**Directions**. Give back exactly the lines from the one that holds "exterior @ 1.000" through the final line of the data; omit the pictures and add nothing.

----

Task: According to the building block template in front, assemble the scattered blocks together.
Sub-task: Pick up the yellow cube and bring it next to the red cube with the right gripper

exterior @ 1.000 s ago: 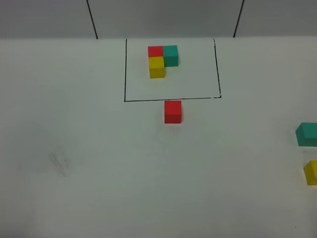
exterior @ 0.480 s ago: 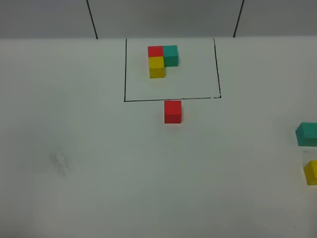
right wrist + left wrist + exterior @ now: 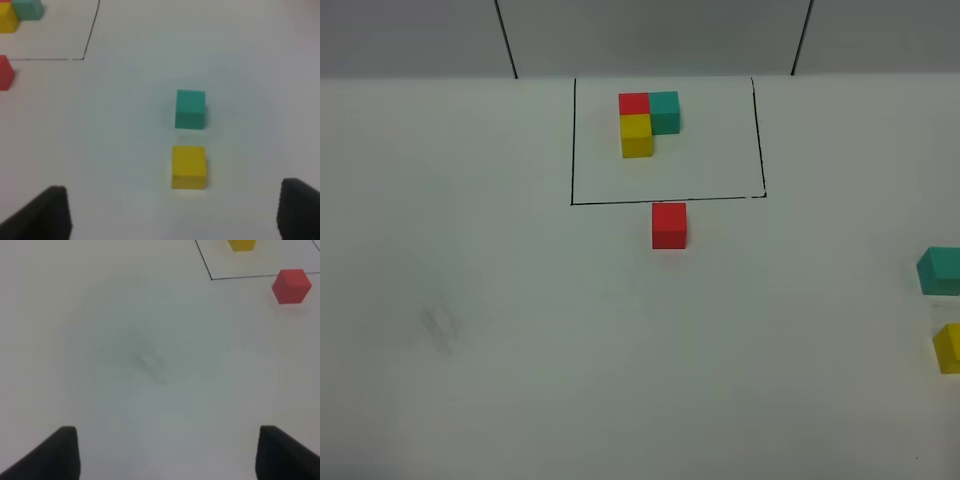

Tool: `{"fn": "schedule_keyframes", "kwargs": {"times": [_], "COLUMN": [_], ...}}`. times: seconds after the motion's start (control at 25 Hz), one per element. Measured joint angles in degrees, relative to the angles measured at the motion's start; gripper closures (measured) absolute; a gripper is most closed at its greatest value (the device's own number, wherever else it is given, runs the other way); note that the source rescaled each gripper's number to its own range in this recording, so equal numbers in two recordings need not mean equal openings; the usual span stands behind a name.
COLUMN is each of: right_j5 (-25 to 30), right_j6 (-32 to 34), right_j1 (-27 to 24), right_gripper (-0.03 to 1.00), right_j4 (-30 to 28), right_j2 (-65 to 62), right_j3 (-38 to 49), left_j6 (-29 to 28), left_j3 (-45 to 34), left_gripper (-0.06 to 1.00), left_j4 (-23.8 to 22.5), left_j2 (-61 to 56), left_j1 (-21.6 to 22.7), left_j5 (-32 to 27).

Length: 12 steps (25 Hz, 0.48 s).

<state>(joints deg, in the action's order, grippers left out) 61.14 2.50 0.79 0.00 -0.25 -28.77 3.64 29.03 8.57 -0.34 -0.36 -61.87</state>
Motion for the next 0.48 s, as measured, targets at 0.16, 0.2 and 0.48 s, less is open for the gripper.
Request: {"fn": "schedule_keyframes", "kwargs": {"times": [0.16,0.2,0.48], "right_j5": [0.00,0.00,0.00], "right_j6": [0.00,0.00,0.00], "right_j1": [0.00,0.00,0.00], "right_gripper": [0.27,0.27,0.27], "right_j4": [0.00,0.00,0.00], "right_j2": [0.00,0.00,0.00], "right_j3": [0.00,0.00,0.00], "left_j6": [-0.13,-0.13,-0.15], "left_j3": [0.00,0.00,0.00], "left_gripper": [0.24,0.24,0.24], "left_j4": [0.00,0.00,0.00], "left_j2": [0.00,0.00,0.00], "left_j1": [0.00,0.00,0.00], "left_j5": [0.00,0.00,0.00]}}
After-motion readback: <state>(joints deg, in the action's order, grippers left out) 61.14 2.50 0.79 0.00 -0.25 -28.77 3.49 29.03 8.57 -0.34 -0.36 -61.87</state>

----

**Solution to this task**.
exterior @ 1.000 s ago: 
exterior @ 0.480 s ago: 
right wrist + left wrist + exterior @ now: 

Tool: `{"fn": "schedule_keyframes", "kwargs": {"times": [_], "COLUMN": [_], ...}}`. times: seconds after the motion's start (control at 25 Hz), one per element. Measured joint angles in degrees, relative to the angles measured at the motion's start; gripper closures (measured) absolute; a gripper is most closed at its greatest value (the device's own number, wherever else it is given, runs the other way); note that the source rescaled each gripper's number to its own range in this recording, so equal numbers in two recordings need not mean equal openings; the usual span stands behind a name.
COLUMN is each of: right_j5 (-25 to 30), right_j6 (-32 to 34), right_j1 (-27 to 24), right_gripper (-0.03 to 1.00), right_j4 (-30 to 28), right_j2 (-65 to 62), right_j3 (-38 to 49), left_j6 (-29 to 28), left_j3 (-45 to 34), left_gripper (-0.06 to 1.00), left_j4 (-23.8 to 22.5), left_j2 (-61 to 56), left_j1 (-21.6 to 22.7), left_j5 (-32 to 27).

Length: 12 steps (25 Hz, 0.48 s).

<state>(joints deg, in the action's order, grippers left out) 61.14 2.50 0.79 0.00 -0.25 -28.77 3.64 29.03 8.57 -0.34 -0.36 -61.87</state>
Motion for the next 0.48 s, as measured, targets at 0.16, 0.2 and 0.48 s, less is open for the gripper.
Request: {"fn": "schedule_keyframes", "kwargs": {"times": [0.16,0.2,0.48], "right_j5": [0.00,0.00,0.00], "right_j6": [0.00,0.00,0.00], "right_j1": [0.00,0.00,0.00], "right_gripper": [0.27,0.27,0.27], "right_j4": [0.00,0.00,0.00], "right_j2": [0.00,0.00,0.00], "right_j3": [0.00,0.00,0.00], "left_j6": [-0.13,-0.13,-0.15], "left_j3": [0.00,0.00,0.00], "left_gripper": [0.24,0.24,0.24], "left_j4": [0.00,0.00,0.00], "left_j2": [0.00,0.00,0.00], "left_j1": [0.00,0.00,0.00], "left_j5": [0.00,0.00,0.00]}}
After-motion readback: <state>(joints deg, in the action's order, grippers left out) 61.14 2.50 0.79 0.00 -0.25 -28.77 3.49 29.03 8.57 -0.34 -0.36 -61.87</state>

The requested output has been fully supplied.